Weber R, Hochapfel F, Draf W
Department of Otorhinolaryngology, Head, Neck and Facial Plastic Surgery, Communication Disorders Hospital Fulda, Germany.
Rhinology. 2000 Jun;38(2):49-62.
Nasal packing is used primarily to control bleeding in epistaxis and after surgical procedures to the nose such as septoplasty, turbinate and paranasal sinus surgery. It is also used for internal stabilisation after operations involving the cartilaginous-bony skeleton of the nose. Apart from haemostasis, packing is used to prevent synechiae or restenosis, particularly after surgery. Generally accepted standards regarding the materials which should be used for packing, how long the packing should be left in place or the indications for nasal packing are lacking (Egelund and Jeppessen, 1992; Hosemann, 1996; Weber et al., 1996b). For example, many authors do not use packing at all provided that there is no heavy bleeding during or after the operation. Of those who use packing, some remove it on the day of the operation, others up to 5 days postoperatively (for overview see Weber et al., 1996b). Most publications describe experience with packing materials developed or preferred by the authors. Results of comparative studies on the nature and duration of packing are listed in Table 1. The currently available materials are reviewed and their respective properties, indications and risks are outlined.

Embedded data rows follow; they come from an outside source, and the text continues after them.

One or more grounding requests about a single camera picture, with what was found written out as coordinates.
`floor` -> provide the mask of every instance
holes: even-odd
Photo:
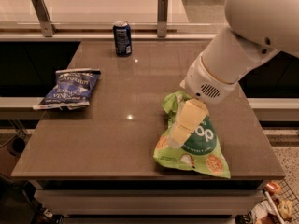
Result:
[[[181,0],[172,0],[170,22],[188,22]],[[156,22],[157,0],[44,0],[52,22]],[[0,21],[37,22],[30,0],[0,0]]]
[[[217,31],[226,23],[223,12],[225,0],[182,0],[190,23],[209,23],[209,31]],[[13,130],[0,129],[0,146]],[[299,128],[264,127],[275,154],[283,167],[285,181],[294,196],[299,198]],[[22,195],[18,185],[12,185],[9,174],[16,158],[11,156],[5,147],[0,148],[0,156],[6,159],[7,167],[0,167],[0,222],[2,224],[31,223],[35,214],[33,208]]]

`soda can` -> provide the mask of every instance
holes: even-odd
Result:
[[[129,56],[132,53],[131,27],[127,21],[113,24],[115,50],[118,56]]]

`chip bag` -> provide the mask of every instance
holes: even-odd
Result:
[[[167,95],[162,107],[168,114],[168,129],[161,135],[153,158],[163,167],[230,178],[206,105],[178,91]]]
[[[90,104],[92,91],[101,72],[98,69],[77,68],[58,70],[56,86],[46,95],[34,110],[61,109],[73,110]]]

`table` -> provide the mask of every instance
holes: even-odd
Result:
[[[83,41],[69,68],[102,72],[91,105],[45,111],[12,176],[31,180],[36,198],[72,215],[226,215],[247,213],[269,179],[284,172],[240,89],[208,105],[231,179],[166,169],[152,158],[174,91],[208,41],[133,41],[117,57],[113,41]]]

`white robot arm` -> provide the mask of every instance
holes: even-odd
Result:
[[[226,0],[225,15],[229,26],[195,59],[181,84],[211,104],[280,51],[299,57],[299,0]]]

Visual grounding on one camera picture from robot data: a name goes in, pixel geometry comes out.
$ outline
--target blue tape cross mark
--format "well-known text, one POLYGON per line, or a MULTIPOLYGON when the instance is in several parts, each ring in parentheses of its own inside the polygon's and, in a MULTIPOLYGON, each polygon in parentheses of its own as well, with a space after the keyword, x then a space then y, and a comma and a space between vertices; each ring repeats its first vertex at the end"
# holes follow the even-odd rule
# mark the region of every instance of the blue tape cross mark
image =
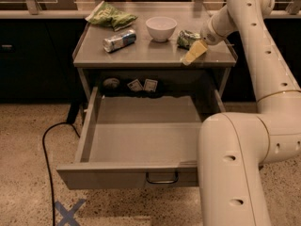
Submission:
POLYGON ((73 218, 76 211, 85 203, 86 200, 79 200, 75 206, 72 207, 70 211, 68 211, 62 203, 59 201, 55 202, 55 208, 62 215, 63 219, 57 224, 57 226, 64 226, 66 223, 69 223, 71 226, 80 226, 79 223, 73 218))

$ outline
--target silver can
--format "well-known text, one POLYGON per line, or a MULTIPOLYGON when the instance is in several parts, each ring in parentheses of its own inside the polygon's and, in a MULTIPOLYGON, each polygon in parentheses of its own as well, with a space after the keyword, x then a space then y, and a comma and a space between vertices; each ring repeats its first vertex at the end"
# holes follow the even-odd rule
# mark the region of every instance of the silver can
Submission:
POLYGON ((113 52, 135 42, 135 40, 135 31, 130 29, 113 37, 104 39, 103 48, 106 52, 113 52))

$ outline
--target drawer handle
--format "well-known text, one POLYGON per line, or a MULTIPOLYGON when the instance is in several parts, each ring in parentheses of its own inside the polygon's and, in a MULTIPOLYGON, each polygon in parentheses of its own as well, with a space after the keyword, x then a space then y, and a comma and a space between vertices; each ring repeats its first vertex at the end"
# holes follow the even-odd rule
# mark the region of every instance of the drawer handle
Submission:
POLYGON ((150 179, 150 174, 147 172, 146 176, 147 182, 152 185, 171 185, 175 184, 179 181, 179 175, 178 172, 175 172, 175 178, 173 180, 166 180, 166 181, 153 181, 150 179))

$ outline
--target gray tabletop
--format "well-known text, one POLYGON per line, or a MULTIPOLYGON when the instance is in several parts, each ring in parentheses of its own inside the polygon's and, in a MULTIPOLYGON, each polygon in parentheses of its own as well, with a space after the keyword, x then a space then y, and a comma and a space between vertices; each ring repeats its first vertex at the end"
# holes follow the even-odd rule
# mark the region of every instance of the gray tabletop
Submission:
MULTIPOLYGON (((163 3, 111 3, 114 7, 130 12, 138 18, 134 23, 118 32, 112 28, 98 25, 87 27, 87 33, 78 44, 74 58, 74 66, 79 68, 179 68, 183 67, 181 58, 187 53, 177 44, 181 30, 199 32, 201 23, 209 18, 203 5, 194 2, 163 2, 163 3), (172 37, 167 42, 152 40, 145 22, 153 16, 167 16, 178 23, 172 37), (107 53, 103 49, 103 39, 109 38, 127 29, 136 32, 135 43, 107 53)), ((225 42, 209 46, 208 51, 199 57, 193 67, 232 67, 236 59, 225 42)))

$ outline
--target speckled floor
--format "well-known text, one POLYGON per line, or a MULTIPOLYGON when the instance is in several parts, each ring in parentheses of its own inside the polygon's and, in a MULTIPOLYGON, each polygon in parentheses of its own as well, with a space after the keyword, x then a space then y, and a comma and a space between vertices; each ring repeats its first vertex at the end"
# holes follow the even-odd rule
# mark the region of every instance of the speckled floor
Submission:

鼻腔填塞主要用于控制鼻出血以及在鼻中隔成形术、鼻甲和鼻窦手术等鼻部手术后控制出血。它还用于涉及鼻软骨-骨骨架的手术后的内部稳定。除止血外,填塞还用于预防粘连或再狭窄,尤其是在手术后。目前缺乏关于应使用何种材料进行填塞、填塞应留置多长时间或鼻腔填塞适应症的公认标准(埃格伦德和耶佩森,1992年;霍斯曼,1996年;韦伯等人,1996年b)。例如,许多作者在手术期间或手术后没有大量出血的情况下根本不使用填塞。在使用填塞的人中,一些人在手术当天取出,另一些人在术后5天内取出(综述见韦伯等人,1996年b)。大多数出版物描述了作者开发或偏爱的填塞材料的使用经验。关于填塞性质和持续时间的比较研究结果列于表1。本文对目前可用的材料进行了综述,并概述了它们各自的特性、适应症和风险。